All lines from the one containing "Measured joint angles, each" through the final line of the listing below, and no others, must be returned exactly; no pictures belong in the copy.

Input data Start Marker

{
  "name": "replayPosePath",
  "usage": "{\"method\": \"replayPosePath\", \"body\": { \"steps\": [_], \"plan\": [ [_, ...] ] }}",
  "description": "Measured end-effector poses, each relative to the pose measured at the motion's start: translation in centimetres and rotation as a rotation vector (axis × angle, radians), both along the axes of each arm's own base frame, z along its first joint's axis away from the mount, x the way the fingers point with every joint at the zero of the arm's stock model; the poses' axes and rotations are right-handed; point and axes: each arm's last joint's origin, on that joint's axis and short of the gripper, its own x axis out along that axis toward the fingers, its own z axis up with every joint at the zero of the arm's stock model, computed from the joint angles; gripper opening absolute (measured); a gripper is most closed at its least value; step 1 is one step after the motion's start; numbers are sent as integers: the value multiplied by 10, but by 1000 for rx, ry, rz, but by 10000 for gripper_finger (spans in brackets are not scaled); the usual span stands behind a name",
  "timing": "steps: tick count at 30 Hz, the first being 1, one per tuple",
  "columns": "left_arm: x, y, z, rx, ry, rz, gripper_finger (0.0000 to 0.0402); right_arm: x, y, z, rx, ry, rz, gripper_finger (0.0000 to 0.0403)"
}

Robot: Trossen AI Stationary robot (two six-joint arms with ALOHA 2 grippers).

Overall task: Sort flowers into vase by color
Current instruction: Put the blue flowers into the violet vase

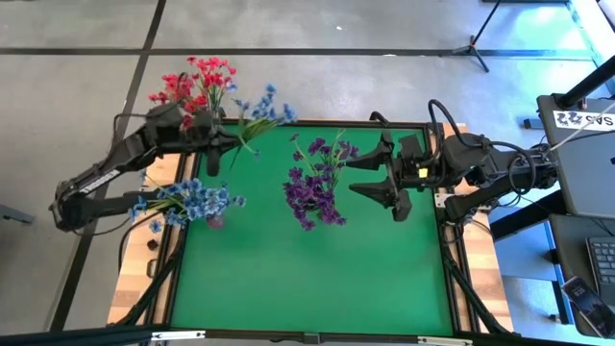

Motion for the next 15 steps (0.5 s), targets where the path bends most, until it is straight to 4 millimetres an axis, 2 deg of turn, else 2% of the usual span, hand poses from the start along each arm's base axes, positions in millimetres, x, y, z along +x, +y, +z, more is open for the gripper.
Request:
{"method": "replayPosePath", "body": {
  "steps": [2,7,12,15],
  "plan": [
    [-9,-7,-1,35,-41,-22,2,0,1,0,-1,0,20,272],
    [-27,-19,-18,107,-71,-25,2,0,1,0,-2,0,26,272],
    [-34,-23,-30,82,-35,-17,2,0,0,0,-2,-1,16,272],
    [-42,-30,-29,71,-53,-76,2,0,0,0,-1,-1,16,272]
  ]
}}
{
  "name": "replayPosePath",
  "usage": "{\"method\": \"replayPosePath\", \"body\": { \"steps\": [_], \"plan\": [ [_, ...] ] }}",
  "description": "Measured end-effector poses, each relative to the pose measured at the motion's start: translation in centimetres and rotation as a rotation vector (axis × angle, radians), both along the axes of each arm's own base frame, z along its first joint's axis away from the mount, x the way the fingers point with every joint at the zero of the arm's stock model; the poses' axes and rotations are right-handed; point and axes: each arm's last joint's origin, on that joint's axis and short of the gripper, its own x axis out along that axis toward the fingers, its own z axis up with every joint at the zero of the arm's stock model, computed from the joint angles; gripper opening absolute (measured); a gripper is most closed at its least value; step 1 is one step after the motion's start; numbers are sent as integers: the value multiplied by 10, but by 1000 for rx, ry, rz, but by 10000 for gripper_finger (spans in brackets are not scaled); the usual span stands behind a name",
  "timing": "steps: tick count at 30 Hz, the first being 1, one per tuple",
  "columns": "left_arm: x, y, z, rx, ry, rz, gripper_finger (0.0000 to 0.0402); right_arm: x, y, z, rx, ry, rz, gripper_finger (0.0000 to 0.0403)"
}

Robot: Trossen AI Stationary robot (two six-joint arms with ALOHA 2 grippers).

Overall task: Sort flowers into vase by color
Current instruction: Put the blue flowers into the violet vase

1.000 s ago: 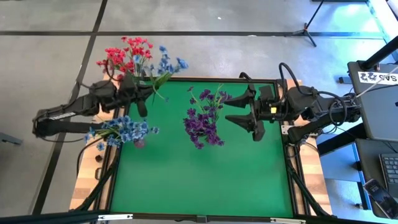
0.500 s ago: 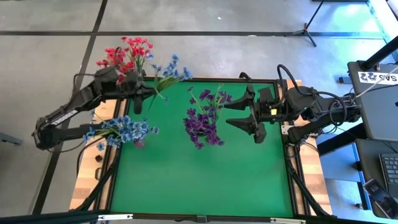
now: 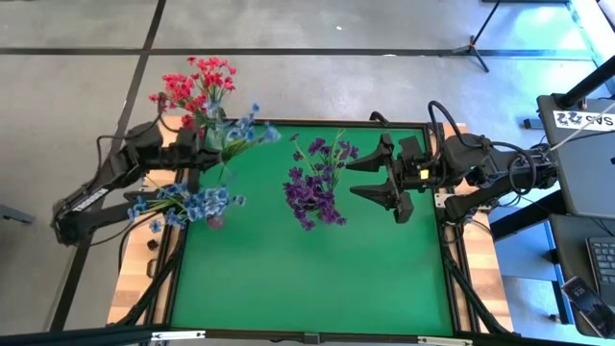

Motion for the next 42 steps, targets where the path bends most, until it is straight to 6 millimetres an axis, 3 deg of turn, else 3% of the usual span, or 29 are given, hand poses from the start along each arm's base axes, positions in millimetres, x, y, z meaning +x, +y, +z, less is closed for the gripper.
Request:
{"method": "replayPosePath", "body": {
  "steps": [11,21,25,34,42],
  "plan": [
    [-42,-29,-6,-36,-54,3,2,0,-2,0,32,2,-52,272],
    [-58,-32,-16,-83,-24,236,2,6,0,-3,31,14,-71,272],
    [-61,-30,-23,-186,18,347,2,13,1,-8,26,32,-67,272],
    [-85,-48,-21,-152,-124,308,2,17,3,-10,23,41,-50,272],
    [-77,-46,-25,-177,-146,202,2,18,0,-10,49,44,-47,272]
  ]
}}
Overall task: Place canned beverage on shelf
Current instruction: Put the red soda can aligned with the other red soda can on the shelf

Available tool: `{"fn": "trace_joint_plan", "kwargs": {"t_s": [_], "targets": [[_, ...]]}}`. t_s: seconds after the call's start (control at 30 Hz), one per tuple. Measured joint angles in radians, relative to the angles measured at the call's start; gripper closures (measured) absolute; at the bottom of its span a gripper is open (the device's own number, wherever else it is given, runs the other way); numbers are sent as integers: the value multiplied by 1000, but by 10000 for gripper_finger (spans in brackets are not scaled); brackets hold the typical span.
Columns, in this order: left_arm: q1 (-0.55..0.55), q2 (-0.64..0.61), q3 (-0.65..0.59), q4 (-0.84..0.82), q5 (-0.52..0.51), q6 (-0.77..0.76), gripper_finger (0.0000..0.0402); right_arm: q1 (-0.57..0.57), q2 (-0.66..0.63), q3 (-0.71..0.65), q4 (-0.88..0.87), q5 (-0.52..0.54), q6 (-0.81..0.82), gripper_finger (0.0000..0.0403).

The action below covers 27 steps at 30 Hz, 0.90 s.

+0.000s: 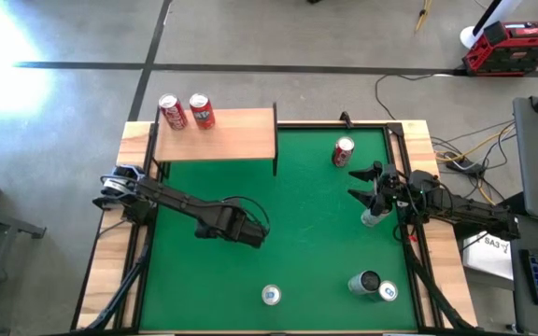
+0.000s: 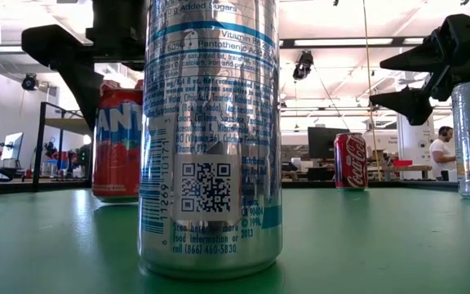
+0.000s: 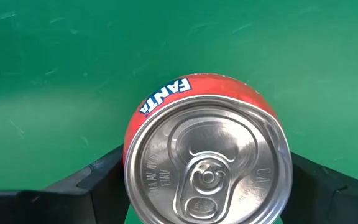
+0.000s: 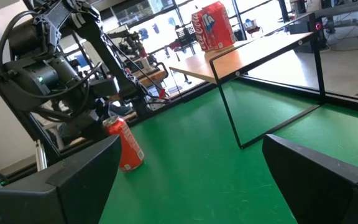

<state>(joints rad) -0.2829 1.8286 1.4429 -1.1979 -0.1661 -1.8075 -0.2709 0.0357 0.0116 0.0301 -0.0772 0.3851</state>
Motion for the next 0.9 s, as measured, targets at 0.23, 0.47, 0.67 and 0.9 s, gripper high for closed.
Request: {"fn": "trace_joint_plan", "kwargs": {"t_s": [0.23,0.47,0.67,0.9], "targets": [[0,0,0,-2,0,-3,108,0,0,0,0,0,0,21],[0,0,-17,14,0,-43,108,0,0,0,0,0,0,21],[0,-3,-33,32,5,-58,105,0,0,0,0,0,0,21],[1,-2,-18,23,28,-63,74,0,0,0,0,0,0,21]]}}
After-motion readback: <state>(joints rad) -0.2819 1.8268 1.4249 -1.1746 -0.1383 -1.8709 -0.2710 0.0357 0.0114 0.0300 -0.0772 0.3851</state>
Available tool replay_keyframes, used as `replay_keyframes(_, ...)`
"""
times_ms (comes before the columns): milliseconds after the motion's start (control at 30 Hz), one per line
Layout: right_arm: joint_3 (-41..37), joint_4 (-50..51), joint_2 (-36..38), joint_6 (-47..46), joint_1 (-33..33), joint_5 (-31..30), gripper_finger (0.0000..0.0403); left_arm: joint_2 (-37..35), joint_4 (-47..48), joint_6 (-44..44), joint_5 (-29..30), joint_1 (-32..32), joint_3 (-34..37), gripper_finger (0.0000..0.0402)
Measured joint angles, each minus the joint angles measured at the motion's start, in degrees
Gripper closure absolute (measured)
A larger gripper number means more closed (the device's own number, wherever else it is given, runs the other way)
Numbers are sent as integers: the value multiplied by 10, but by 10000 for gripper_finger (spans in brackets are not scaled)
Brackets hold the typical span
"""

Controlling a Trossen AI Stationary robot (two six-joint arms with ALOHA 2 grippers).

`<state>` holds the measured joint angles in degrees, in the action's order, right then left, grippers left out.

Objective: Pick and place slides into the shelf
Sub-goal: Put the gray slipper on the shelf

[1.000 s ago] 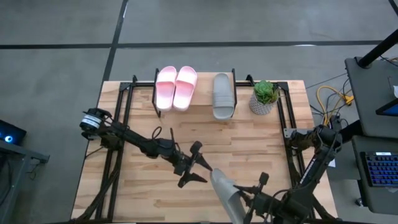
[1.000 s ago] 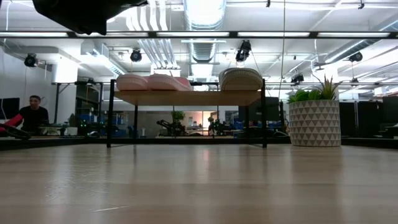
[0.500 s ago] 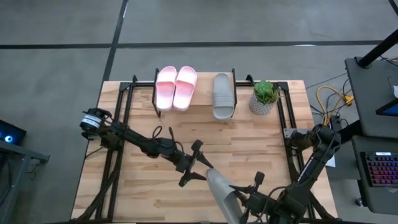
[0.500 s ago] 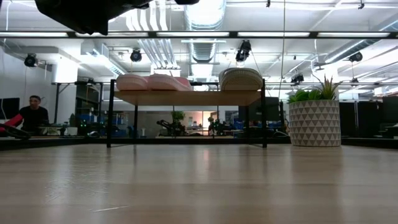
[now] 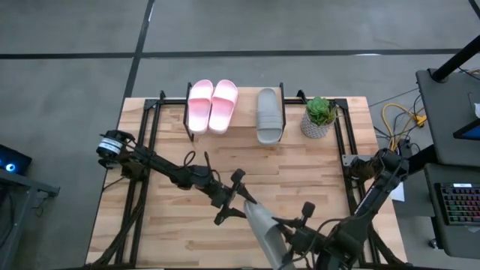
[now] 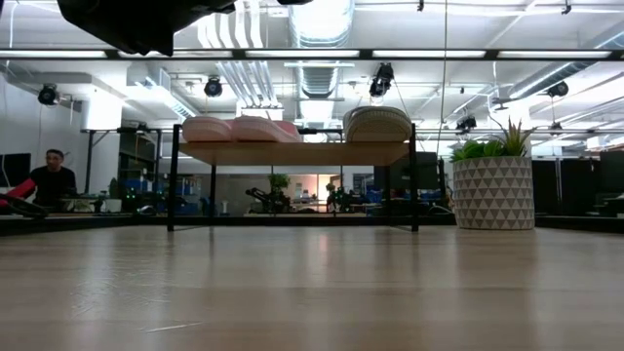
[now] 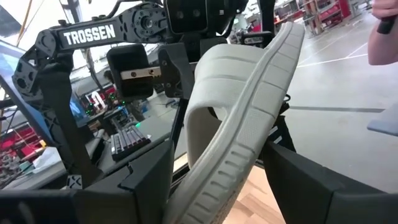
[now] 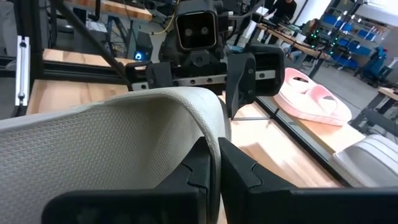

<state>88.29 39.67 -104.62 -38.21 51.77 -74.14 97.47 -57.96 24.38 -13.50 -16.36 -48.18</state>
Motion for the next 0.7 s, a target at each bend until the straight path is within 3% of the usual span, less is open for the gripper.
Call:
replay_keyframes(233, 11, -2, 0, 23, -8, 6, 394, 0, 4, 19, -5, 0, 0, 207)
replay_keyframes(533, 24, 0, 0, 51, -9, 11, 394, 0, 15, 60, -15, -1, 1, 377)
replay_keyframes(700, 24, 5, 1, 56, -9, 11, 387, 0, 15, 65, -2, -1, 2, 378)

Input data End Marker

> **Answer for this exercise**
Measured joint angles, each minus the joint angles measured at the motion's start, in degrees
Gripper closure absolute (measured)
A larger gripper number means more closed (the device's own number, wherever else it is given, runs the other way)
Numbers are sent as integers: the value multiplied by 10, but by 10000 for gripper_finger (spans in brackets are not scaled)
Brackets hold the typical span
"""

Controlling a Trossen AI Stationary robot (two six-joint arms with ALOHA 2 grippers).

`<state>` holds the measured joint angles in degrees, in the action's order, right then left, grippers left out.

Objective: Pick and place slides into the shelf
Sub-goal: Put the gray slipper on the shelf

[1.000 s ago] 
[1.000 s ago] 
[0.500 s ago] 
[0.500 s ago] 
[now] 
[now] 
[now] 
[now] 

<state>88.29 39.67 -104.62 -38.21 51.77 -74.14 97.47 -57.96 24.38 -13.50 -16.36 -48.18</state>
Motion for the next 0.7 s, a target at each bend until the straight path is within 3% of the usual span, less is open for the gripper.
Call:
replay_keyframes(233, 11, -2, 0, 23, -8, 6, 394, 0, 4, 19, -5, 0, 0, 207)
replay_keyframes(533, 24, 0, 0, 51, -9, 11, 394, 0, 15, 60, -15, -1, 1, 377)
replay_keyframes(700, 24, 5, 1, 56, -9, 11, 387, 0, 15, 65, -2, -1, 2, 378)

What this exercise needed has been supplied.